• [YOUR INSTRUCTIONS]
Restrict the output to the lines below starting at the one that contains "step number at" and ending at the one that contains "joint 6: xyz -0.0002", and restate them word for word, both ends included.

------------------------------------------------

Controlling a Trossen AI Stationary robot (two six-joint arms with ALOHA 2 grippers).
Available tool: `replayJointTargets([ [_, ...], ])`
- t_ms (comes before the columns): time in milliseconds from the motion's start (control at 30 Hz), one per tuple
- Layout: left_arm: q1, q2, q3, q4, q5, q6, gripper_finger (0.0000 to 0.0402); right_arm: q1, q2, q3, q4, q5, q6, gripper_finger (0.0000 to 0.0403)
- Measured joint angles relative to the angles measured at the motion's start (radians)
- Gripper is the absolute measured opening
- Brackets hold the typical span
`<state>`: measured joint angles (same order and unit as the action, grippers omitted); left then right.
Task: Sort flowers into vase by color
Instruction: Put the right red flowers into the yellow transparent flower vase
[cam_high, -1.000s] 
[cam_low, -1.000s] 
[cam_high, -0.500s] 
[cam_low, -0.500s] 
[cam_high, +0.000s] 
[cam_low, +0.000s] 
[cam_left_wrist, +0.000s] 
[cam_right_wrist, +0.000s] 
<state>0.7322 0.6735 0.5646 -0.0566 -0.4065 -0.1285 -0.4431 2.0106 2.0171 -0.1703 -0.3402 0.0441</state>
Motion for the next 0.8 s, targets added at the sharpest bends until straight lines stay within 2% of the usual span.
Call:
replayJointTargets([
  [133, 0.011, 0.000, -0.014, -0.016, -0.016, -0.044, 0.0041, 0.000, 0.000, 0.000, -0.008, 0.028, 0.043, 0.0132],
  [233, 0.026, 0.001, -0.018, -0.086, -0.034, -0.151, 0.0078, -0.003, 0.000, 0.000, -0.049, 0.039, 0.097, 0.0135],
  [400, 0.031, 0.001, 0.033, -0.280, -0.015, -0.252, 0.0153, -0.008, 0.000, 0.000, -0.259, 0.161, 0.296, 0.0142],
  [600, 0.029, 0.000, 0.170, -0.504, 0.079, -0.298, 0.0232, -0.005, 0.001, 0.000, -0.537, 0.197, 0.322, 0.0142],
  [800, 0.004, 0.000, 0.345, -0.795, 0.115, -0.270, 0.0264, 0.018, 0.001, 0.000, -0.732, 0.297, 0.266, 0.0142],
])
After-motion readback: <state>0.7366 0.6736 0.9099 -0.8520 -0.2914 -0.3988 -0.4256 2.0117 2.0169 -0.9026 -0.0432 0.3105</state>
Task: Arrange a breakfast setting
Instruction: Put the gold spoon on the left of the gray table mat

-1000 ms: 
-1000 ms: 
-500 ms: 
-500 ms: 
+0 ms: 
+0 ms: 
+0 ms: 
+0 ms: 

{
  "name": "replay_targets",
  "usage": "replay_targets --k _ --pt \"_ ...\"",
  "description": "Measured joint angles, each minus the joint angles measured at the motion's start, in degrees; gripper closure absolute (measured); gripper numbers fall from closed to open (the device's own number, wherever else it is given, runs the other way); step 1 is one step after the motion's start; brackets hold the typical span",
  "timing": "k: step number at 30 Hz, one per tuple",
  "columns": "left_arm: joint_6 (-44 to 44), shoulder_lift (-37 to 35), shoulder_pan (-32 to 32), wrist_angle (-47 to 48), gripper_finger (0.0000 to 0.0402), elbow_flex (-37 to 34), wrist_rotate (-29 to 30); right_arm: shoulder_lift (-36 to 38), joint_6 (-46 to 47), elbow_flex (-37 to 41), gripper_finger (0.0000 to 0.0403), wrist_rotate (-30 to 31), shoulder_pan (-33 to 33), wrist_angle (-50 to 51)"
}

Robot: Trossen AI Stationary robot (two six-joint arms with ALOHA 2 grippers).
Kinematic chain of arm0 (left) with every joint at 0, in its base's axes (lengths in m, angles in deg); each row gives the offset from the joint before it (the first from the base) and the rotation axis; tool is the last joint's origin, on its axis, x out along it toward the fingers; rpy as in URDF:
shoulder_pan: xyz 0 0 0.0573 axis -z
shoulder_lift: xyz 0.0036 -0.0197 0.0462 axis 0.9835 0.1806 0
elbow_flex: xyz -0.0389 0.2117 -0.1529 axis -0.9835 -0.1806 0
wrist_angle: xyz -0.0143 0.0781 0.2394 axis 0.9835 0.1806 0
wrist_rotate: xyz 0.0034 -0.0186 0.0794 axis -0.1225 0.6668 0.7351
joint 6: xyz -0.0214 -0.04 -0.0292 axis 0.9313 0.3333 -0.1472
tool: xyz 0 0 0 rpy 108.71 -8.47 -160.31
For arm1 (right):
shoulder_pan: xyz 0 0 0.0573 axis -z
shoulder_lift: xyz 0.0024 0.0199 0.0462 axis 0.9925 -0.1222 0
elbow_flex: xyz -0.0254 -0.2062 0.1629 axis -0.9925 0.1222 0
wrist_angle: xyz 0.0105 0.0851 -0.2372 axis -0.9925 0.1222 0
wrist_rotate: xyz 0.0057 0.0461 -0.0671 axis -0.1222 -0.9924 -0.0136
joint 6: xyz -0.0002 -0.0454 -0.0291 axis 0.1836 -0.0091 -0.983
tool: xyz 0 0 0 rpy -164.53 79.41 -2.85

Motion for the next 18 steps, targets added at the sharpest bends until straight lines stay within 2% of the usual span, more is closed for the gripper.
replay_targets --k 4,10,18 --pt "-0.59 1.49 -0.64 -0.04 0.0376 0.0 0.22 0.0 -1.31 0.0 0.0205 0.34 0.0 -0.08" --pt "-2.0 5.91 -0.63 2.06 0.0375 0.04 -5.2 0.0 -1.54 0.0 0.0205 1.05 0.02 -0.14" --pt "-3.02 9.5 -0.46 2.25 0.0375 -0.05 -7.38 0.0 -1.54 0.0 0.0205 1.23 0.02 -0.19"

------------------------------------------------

• [RESULT OF THIS TASK]
  "timing": "k: step number at 30 Hz, one per tuple",
  "columns": "left_arm: joint_6 (-44 to 44), shoulder_lift (-37 to 35), shoulder_pan (-32 to 32), wrist_angle (-47 to 48), gripper_finger (0.0000 to 0.0402), elbow_flex (-37 to 34), wrist_rotate (-29 to 30); right_arm: shoulder_lift (-36 to 38), joint_6 (-46 to 47), elbow_flex (-37 to 41), gripper_finger (0.0000 to 0.0403), wrist_rotate (-30 to 31), shoulder_pan (-33 to 33), wrist_angle (-50 to 51)"
}

Robot: Trossen AI Stationary robot (two six-joint arms with ALOHA 2 grippers).
Kinematic chain of arm0 (left) with every joint at 0, in its base's axes (lengths in m, angles in deg); each row gives the offset from the joint before it (the first from the base) and the rotation axis; tool is the last joint's origin, on its axis, x out along it toward the fingers; rpy as in URDF:
shoulder_pan: xyz 0 0 0.0573 axis -z
shoulder_lift: xyz 0.0036 -0.0197 0.0462 axis 0.9835 0.1806 0
elbow_flex: xyz -0.0389 0.2117 -0.1529 axis -0.9835 -0.1806 0
wrist_angle: xyz -0.0143 0.0781 0.2394 axis 0.9835 0.1806 0
wrist_rotate: xyz 0.0034 -0.0186 0.0794 axis -0.1225 0.6668 0.7351
joint 6: xyz -0.0214 -0.04 -0.0292 axis 0.9313 0.3333 -0.1472
tool: xyz 0 0 0 rpy 108.71 -8.47 -160.31
For arm1 (right):
shoulder_pan: xyz 0 0 0.0573 axis -z
shoulder_lift: xyz 0.0024 0.0199 0.0462 axis 0.9925 -0.1222 0
elbow_flex: xyz -0.0254 -0.2062 0.1629 axis -0.9925 0.1222 0
wrist_angle: xyz 0.0105 0.0851 -0.2372 axis -0.9925 0.1222 0
wrist_rotate: xyz 0.0057 0.0461 -0.0671 axis -0.1222 -0.9924 -0.0136
joint 6: xyz -0.0002 -0.0454 -0.0291 axis 0.1836 -0.0091 -0.983

Nothing else remains to be done for this exercise.